Director’s almanac: What gets you out of bed in the morning?
This month I’m back from the Natural Capital Project’s annual symposium. A whole crew of IonE folks make the trek to Stanford University each year to give talks, meet collaborators, host workshops, and network with ecosystem service practitioners from around the world. I did too.
At the symposium, The Nature Conservancy’s Mark Tercek reminded attendees that great science is essential to getting natural capital on the books in every country and company around the world. When we put our best science about natural capital up against other considerations (like profit and cost), it won’t sway every decision – but it will more often than not.
My part of the symposium was a panel (with leaders from Stanford, the University of Washington, TNC, and the National Oceanic and Atmospheric Administration) that addressed the role of academic scientists in real-world decision-making – something that has been on my mind a lot lately. I talked about how important it is for scientists to find common ground with the public so that we can earn and keep a space at the table of decision-making, about taking responsibility for finding solutions in our research, and about moving faster, to better match the pace of real-world decisions. All of these things are alive at IonE, and we have plans to grow and expand in each of these areas.
The IonE community has impact in the world, and in recent weeks some of our people and projects were recognized for their transformative work. We learned, for example, that this summer, IonE Associate and Fish, Wildlife and Conservation Biology prof Laura Dee will receive the Ecological Society of America’s Innovation in Sustainability Science Award – for a paper she led that asked “To What Extent Can Ecosystem Services Motivate Protecting Biodiversity?”
As the ecosystem services approach I mention above takes root, Laura and her co-authors studied its relationship with preserving biodiversity. They found that a focus on ecosystem services won’t always do a good job of conserving species diversity in an ecosystem, so that additional species will need attention. As Laura said: “The framework we developed balances the currents costs of protecting species with the future risk of losing ecosystem services. In this way, we can determine the optimal number of species to protect.”
Meanwhile, Ellen Anderson, director of IonE’s Energy Transition Lab, was named a “critical collaborator” for 2018 by Environmental Initiative. In the nomination letter we wrote for Ellen, Fresh Energy’s Michael Noble offered this perspective: “No single public sector leader has had more influence on Minnesota’s success as a clean energy leader than Ellen Anderson.” Wow.

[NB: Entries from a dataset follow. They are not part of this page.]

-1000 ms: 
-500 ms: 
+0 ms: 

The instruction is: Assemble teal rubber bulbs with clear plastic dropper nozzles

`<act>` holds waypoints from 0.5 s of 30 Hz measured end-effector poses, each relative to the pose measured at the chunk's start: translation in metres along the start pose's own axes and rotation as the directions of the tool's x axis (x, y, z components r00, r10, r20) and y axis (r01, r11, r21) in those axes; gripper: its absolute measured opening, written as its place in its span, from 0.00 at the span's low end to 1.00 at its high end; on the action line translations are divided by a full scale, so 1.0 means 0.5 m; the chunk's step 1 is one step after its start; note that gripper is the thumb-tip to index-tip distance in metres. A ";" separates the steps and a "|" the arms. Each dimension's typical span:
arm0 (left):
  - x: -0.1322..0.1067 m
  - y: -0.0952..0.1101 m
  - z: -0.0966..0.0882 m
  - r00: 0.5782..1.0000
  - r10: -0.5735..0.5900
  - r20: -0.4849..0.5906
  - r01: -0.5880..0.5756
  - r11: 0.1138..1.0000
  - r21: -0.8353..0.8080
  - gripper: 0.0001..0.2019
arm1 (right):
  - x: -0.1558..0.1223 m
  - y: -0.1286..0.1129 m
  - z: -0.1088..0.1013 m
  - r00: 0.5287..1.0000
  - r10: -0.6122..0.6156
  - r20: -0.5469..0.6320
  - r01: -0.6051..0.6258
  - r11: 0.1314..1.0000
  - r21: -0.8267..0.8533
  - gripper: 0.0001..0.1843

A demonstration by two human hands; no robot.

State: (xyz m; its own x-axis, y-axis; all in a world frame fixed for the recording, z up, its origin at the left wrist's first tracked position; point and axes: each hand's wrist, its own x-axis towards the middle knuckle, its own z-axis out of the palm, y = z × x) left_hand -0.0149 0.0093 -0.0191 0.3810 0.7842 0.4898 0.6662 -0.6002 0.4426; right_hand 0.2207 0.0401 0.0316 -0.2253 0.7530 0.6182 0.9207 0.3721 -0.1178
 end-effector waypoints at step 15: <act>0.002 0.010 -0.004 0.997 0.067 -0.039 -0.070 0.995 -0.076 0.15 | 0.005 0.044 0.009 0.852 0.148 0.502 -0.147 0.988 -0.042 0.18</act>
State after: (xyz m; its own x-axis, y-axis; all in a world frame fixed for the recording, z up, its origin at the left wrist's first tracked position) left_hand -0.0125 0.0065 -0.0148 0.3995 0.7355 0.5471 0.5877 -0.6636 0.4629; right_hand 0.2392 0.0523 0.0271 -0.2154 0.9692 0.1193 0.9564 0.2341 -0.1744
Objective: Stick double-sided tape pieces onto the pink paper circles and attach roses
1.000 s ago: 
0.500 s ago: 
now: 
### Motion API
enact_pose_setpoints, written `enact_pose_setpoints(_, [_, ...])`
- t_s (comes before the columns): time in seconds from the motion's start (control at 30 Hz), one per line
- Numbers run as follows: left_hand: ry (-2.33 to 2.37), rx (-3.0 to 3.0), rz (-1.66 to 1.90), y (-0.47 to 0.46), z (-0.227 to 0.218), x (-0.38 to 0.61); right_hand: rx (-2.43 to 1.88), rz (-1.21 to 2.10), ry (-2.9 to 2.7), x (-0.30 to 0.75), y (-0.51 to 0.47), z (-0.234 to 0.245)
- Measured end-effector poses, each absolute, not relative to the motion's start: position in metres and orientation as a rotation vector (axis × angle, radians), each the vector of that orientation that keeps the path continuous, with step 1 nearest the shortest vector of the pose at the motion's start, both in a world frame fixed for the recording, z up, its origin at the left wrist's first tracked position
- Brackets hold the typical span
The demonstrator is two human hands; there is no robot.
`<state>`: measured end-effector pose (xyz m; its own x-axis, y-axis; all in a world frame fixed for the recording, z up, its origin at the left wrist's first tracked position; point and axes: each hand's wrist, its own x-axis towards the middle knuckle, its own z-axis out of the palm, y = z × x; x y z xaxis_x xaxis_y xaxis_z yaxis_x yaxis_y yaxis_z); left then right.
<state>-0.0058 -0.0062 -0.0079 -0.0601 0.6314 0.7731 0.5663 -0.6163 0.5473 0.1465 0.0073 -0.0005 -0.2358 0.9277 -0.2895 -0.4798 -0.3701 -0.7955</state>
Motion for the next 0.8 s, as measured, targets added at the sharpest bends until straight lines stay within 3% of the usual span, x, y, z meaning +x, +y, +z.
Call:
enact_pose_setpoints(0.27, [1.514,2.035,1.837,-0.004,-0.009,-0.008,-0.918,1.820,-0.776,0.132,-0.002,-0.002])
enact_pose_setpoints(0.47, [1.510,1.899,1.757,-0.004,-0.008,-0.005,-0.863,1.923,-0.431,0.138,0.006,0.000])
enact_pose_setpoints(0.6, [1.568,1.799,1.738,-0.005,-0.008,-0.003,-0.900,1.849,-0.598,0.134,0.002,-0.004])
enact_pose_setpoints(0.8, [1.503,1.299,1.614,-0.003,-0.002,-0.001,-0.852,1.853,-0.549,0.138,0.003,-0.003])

And just a couple of weeks ago, the Intergovernmental Science-Policy Platform on Biodiversity and Ecosystem Services, also known as IPBES, released four landmark reports – years in the making – assessing the global state of biodiversity. These reports were a collaboration among 550 scholars, including IonE affiliates Jeannine Cavender-Bares (CBS), Forest Isbell (CBS), Laura Dee (CFANS), Lee Frelich (CFANS), Susan Galatowitsch (CFANS0, and Kate Brauman (IonE), among other University of Minnesota contributors. (Kate was making waves at the Natural Capital Symposium too: From the podium, Mark Tercek called out her work to put the best numbers we can on the social and ecological value of clean water.)
This recognition – and other current events in the world – have me thinking about my own motivations, my reason to get out of bed each morning. Different parts of the IonE community have different reasons, but I decided recently that I get up in service to the 10 percent of biodiversity that experts think could be go extinct due to climate change in the next several decades. Ten percent is a relatively conservative estimate, and if our estimates of global biodiversity are right, it amounts to 900,000 species! (And that doesn’t count declines in ecosystem health or other change in biodiversity.)
If we are going to craft effective strategies for stemming that loss, we need to know who those species are, why they are sensitive and what corrective actions can be taken. The answers to those questions lie in smarter habitat management, new ideas like managed relocation, and building an economy that incentivizes the natural capital that houses the life on earth. Being in service to those 900,000 is not just about aesthetics and a moral duty to other creatures. It’s about sustaining the life on earth that sustains ourselves. I think that’s a good reason to put my feet on the floor each morning.
What’s your reason?
P.S. I hope you’ll join me at a Minnesota Public Radio event on the evening of April 26 in St. Paul. MPR’s Climate Cast, hosted by Paul Huttner, will host a live event called “Climate Heroes.” I’ll share the stage with Minnesota climate legend Mark Seeley and US Water Alliance’s Radhika Fox. I can’t wait.